La tulipe orgueilleuse étalant ses couleurs,
Le narcisse courbé sur sa tige flottante
Et qui semble chercher son image inconstante,
L’hyacinthe azuré qui ne vit qu’un moment,
Des regrets d’Apollon fragile monument,
Ne valent pas pour moi les fleurs d’un champ fertile :
Le beau ne plaît qu’un jour, si le beau n’est utile.
Aux pieds de ces tilleuls, sous ces vastes ormeaux,
Dont jamais aucun fruit n’a chargé les rameaux,
J’ai regretté souvent ces vergers où Pomone
M’annonçoit au printems les bienfaits de l’automne ;
J’ai regretté la treille, & les pampres touffus
Dont la fleur me prom& le nectar de Bacchus.
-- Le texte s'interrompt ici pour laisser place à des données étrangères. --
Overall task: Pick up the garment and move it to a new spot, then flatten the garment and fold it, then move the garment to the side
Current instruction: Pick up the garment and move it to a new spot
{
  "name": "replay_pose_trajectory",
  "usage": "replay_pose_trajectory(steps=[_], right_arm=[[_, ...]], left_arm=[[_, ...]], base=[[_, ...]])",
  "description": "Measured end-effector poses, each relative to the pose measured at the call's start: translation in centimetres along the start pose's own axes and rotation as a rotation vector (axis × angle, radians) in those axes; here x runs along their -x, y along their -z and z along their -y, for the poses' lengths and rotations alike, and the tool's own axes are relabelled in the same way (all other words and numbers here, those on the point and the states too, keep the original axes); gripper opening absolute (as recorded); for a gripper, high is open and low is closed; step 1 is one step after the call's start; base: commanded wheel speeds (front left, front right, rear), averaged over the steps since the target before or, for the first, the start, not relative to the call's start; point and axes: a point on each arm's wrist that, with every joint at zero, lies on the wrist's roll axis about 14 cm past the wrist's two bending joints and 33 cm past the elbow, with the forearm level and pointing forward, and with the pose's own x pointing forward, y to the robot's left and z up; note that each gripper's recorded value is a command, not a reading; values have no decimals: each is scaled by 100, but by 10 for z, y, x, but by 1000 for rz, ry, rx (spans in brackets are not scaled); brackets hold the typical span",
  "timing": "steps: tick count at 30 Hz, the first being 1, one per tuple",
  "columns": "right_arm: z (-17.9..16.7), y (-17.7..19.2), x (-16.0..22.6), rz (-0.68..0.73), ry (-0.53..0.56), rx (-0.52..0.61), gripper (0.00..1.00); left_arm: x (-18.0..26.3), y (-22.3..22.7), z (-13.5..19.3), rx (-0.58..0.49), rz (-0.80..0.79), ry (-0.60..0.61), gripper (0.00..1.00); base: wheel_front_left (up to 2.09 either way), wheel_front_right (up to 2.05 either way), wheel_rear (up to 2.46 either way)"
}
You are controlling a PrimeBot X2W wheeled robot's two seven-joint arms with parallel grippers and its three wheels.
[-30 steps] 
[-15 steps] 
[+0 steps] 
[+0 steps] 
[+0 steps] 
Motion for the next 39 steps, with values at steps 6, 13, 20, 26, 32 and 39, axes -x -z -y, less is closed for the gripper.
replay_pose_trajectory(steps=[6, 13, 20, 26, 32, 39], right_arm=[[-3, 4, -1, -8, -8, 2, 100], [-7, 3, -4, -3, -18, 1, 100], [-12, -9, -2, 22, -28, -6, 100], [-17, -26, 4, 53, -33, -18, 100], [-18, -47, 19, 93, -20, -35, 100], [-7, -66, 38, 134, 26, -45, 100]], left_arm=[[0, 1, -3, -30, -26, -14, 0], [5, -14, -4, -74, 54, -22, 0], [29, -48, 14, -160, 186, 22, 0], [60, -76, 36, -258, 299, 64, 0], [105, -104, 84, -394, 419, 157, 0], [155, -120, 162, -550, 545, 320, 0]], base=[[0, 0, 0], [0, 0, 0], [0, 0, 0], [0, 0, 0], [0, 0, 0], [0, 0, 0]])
Le dirai-je, Doris, dans ces longues allées,
Semblables l’une à l’autre, exactement sablées,
Dans ces murs, ces lambris, dont j’étois entouré,
Mon esprit inqui& se trouvoit resserré :
Ils bornent à la fois l’espérance & la vue ;
J’y regrette des champs la sauvage étendue ;
Je m’y sens un besoin d’errer en liberté,
Il me faut plus d’espace & de variété.